Just last night, one of our fellow bloggers, Diogenes Sarcastica, was attacked by a man with a knife. Her gun and her wits allowed her to keep her purse and possibly much more. This is her story:
Last Night after a dinner and a little live New Orleans blues music at one of my favorite Cafe’ and Bars, my two female companions and I were approached by a man wielding a very large knife in an attempt to persuade us to turn over our purses to him. His sense of nervousness told me he was not a professional at this. I raised my purse up to his eye level to block his view as I gently reached under my blouse. As he grabbed the purse his hand was met with a bosom holster warmed barrel of my Walther PPK, and in line with his left temple. His expression was classic.

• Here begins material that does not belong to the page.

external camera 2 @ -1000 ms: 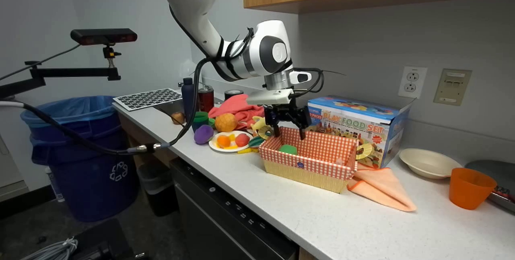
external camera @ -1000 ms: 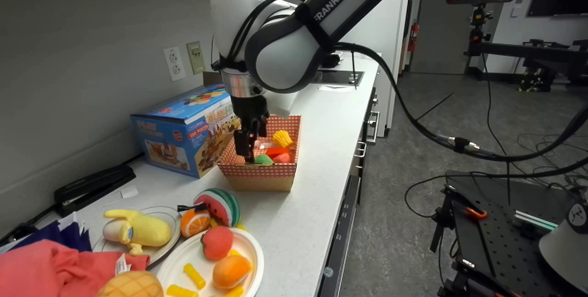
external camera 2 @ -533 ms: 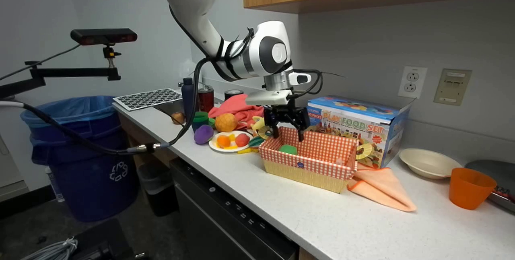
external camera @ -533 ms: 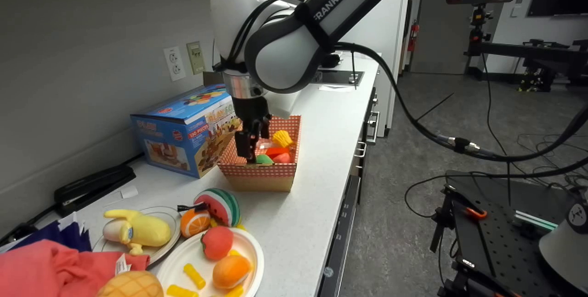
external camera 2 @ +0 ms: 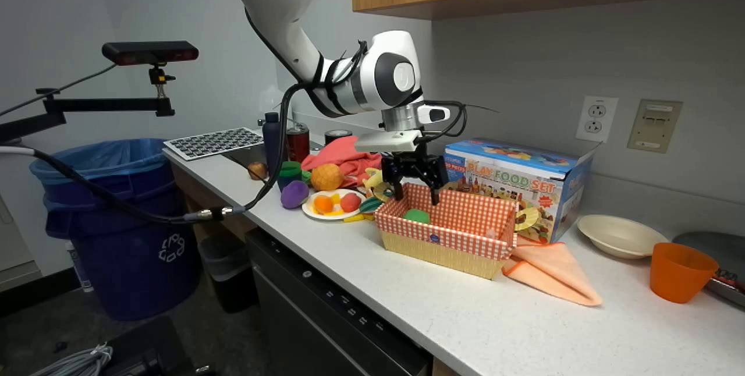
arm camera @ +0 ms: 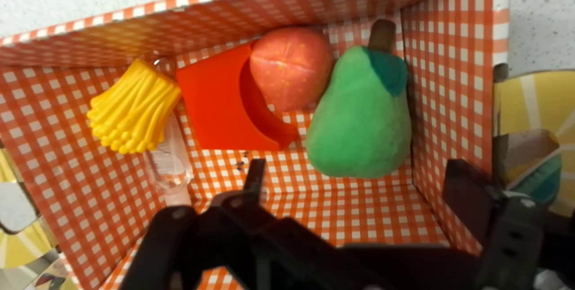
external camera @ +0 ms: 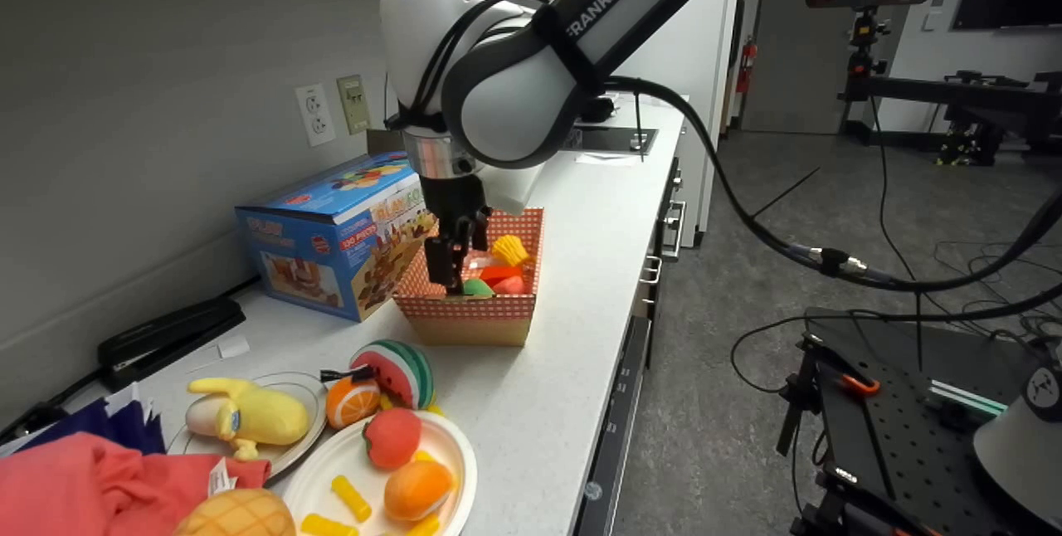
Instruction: Remove the green plushy from the box and put it on the counter
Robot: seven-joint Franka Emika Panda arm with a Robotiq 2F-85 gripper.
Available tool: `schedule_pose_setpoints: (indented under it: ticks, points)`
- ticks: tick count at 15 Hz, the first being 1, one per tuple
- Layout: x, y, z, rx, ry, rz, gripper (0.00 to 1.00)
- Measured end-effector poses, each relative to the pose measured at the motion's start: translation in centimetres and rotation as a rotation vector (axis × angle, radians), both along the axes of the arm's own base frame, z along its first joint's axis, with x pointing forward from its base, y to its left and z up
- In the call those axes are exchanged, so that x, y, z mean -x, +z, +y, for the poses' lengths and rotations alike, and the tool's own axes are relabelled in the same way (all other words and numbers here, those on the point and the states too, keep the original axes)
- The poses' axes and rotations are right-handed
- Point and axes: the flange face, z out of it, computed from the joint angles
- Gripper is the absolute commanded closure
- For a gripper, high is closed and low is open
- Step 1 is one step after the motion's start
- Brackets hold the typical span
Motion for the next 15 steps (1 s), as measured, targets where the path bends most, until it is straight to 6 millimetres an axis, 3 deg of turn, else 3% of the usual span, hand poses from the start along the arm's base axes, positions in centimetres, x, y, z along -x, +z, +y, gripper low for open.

He dropped the knife and purse and said “please don’t kill me lady….I’m just dead broke”.
“What do we do with him now…..cut off his manhood ?” laughingly said said one of my sisters in victim hood. Out of the blue, my other girl friend said as she reached into her purse “You crazy @%&*, you don’t bring a knife to a gunfight”, and handed him ten dollars. “NOW TAKE OFF YOUR PANTS!”
He nervously looked at me and I said “Do as the Lady says.”
We sent him confused and bewildered on his way with his tail between his legs, and called 911 and reported a half naked man running loose in the area. Had I known he broke my purse mirror when he dropped it, I may have just put one in his foot.
If anyone is interested in a pair of previously own Haggar Khakis, size 38 waist and 34 inseam, drop me a line.
I was going to ask for the pants for Solaratov, since he needs ’em in the hospital, but he’s a lot leaner than the 38-34.